SECTION 7.21. Relative Rights. This Agreement defined the relative rights of the Existing Notes Holders, on the one hand, and the Secured Loan Parties, on the other hand. Nothing in this Agreement shall (a) impair, as between any Grantor and any Existing Notes Holder, the Note Obligations of such Grantor, which are absolute and unconditional, to pay the

 

48


Indebtedness under the Existing Senior Notes Indenture, as and when the same shall become due and payable in accordance with the terms of the Existing Senior Notes Indenture; (b) impair, as between any Grantor and any Secured Loan Party, the Loan Obligations of such Grantor, which are absolute and unconditional, to pay the Indebtedness under the Credit Agreement, as and when the same shall become due and payable in accordance with the terms of the applicable Loan Documents; (c) prevent any Existing Notes Holder from exercising its available remedies upon a default or event of default under the Existing Senior Notes Indenture; or (d) prevent any Secured Loan Party from exercising its available remedies upon a Default or an Event of Default under the Loan Documents to which such Secured Loan Party is a party.

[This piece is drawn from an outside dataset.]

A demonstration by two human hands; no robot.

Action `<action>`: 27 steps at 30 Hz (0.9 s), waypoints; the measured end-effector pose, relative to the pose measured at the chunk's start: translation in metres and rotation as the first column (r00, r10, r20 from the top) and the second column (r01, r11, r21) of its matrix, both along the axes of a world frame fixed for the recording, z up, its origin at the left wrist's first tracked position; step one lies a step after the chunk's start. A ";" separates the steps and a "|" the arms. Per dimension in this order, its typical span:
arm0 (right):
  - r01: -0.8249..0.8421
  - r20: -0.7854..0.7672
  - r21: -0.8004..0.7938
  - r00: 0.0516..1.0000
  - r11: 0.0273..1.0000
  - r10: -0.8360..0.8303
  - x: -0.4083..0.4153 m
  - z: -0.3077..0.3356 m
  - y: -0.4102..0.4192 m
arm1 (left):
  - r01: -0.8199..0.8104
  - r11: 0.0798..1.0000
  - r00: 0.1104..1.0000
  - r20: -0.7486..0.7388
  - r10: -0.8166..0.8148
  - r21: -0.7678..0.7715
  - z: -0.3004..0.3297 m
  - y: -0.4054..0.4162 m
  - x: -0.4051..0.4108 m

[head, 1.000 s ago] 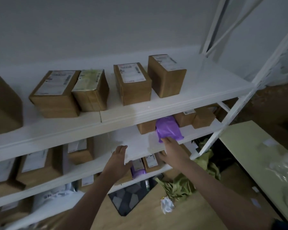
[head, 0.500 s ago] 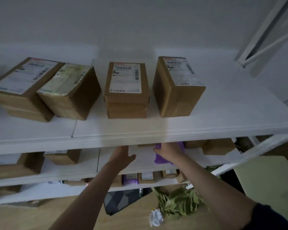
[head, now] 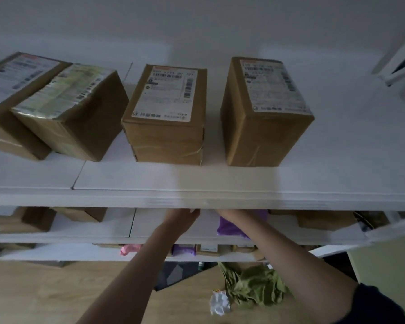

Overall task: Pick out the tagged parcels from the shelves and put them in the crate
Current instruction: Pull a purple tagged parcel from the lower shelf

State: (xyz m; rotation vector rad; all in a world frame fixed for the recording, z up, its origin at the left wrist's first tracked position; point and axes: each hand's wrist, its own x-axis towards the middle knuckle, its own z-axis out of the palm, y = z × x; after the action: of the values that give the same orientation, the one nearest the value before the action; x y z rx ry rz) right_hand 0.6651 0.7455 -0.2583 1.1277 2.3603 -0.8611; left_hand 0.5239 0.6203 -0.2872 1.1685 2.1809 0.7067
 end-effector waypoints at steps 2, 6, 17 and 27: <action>0.108 -0.155 0.042 0.983 0.993 -0.100 -0.007 0.000 -0.009 | -0.032 0.997 0.998 -0.053 0.035 0.064 0.005 -0.008 0.004; 0.146 -0.377 0.129 0.922 0.981 -0.088 0.000 -0.002 -0.042 | -0.086 0.993 0.994 -0.065 0.092 0.083 0.007 -0.043 0.013; 0.224 -0.553 0.208 0.830 0.952 -0.075 0.039 0.004 -0.176 | 0.104 0.994 0.991 -0.093 -0.100 0.039 0.017 -0.153 0.036; 0.290 -0.697 0.223 0.715 0.931 -0.055 0.070 0.044 -0.264 | 0.180 0.934 0.967 -0.231 -0.110 0.310 0.057 -0.239 0.054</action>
State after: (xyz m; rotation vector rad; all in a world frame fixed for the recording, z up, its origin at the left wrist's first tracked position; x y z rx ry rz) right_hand 0.7348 0.4816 -0.2147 1.3457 3.1325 -1.1446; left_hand 0.5775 0.3809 -0.2303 1.6247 2.1691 0.9454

SECTION 7.22. Successor Collateral Agent. The Administrative Agent may resign as collateral agent hereunder by giving not less than 30 days’ prior written notice to the Lenders. If the Administrative Agent shall resign as collateral agent under this Agreement, then either (a) the Required Lenders shall appoint a successor collateral agent hereunder, or (b) if a successor collateral agent shall not have been so appointed and approved within the 30 day period following the Administrative Agent’s notice to the Lenders of its resignation, then the Administrative Agent shall appoint a successor collateral agent that shall serve as collateral agent until such time as the Required Lenders appoint a successor collateral agent. Upon its appointment, such successor collateral agent shall succeed to the rights, powers and duties as collateral agent, and the term “Administrative Agent” under this Agreement and “Collateral Agent” under this Agreement and any other Security Document shall mean such successor, effective upon its appointment, and the former collateral agent’s rights, powers and duties as collateral agent shall be terminated without any other or further act or deed on the part of such former collateral agent or any of the parties to this Agreement.

[Signature Page Follows]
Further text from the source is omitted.